#### HOW TO COMPLETE THIS TASK
Your answer should be the exact lines of the data below from the one containing "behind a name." through the one containing "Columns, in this"; please include nothing else.

#### INFORMATION SHOWN
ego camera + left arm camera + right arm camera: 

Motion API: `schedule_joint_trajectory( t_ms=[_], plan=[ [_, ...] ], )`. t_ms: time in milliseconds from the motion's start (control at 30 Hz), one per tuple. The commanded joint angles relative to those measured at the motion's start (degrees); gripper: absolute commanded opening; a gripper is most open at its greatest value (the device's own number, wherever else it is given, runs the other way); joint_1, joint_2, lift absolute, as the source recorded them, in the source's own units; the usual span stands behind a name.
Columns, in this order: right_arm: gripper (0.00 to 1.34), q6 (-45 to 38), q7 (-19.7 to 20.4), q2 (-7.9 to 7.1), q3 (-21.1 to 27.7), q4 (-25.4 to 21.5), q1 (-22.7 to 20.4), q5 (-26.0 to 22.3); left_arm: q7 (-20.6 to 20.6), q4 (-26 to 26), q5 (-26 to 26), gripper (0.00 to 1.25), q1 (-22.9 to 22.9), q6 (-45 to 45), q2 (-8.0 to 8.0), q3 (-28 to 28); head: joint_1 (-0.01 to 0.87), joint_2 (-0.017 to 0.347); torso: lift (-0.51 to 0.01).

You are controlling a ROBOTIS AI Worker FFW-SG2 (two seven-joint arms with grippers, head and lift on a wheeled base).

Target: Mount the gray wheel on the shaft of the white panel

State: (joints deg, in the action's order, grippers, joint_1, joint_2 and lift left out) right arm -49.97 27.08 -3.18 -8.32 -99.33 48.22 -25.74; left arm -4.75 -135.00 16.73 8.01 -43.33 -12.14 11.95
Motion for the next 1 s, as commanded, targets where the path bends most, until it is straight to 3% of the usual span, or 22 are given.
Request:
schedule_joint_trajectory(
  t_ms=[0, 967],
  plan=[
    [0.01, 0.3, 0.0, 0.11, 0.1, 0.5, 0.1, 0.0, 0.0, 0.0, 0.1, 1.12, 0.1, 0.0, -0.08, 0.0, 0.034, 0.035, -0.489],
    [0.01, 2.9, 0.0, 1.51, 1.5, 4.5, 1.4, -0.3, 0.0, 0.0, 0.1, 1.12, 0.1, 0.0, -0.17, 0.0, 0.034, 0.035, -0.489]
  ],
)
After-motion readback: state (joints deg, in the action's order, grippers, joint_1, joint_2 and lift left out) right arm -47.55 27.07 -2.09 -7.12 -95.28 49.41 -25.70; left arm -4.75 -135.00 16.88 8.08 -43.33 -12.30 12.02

#### ANSWER BOX
Motion API: `schedule_joint_trajectory( t_ms=[_], plan=[ [_, ...] ], )`. t_ms: time in milliseconds from the motion's start (control at 30 Hz), one per tuple. The commanded joint angles relative to those measured at the motion's start (degrees); gripper: absolute commanded opening; a gripper is most open at its greatest value (the device's own number, wherever else it is given, runs the other way); joint_1, joint_2, lift absolute, as the source recorded them, in the source's own units; the usual span stands behind a name.
Columns, in this order: right_arm: gripper (0.00 to 1.34), q6 (-45 to 38), q7 (-19.7 to 20.4), q2 (-7.9 to 7.1), q3 (-21.1 to 27.7), q4 (-25.4 to 21.5), q1 (-22.7 to 20.4), q5 (-26.0 to 22.3); left_arm: q7 (-20.6 to 20.6), q4 (-26 to 26), q5 (-26 to 26), gripper (0.00 to 1.25), q1 (-22.9 to 22.9), q6 (-45 to 45), q2 (-8.0 to 8.0), q3 (-28 to 28); head: joint_1 (-0.01 to 0.87), joint_2 (-0.017 to 0.347); torso: lift (-0.51 to 0.01).

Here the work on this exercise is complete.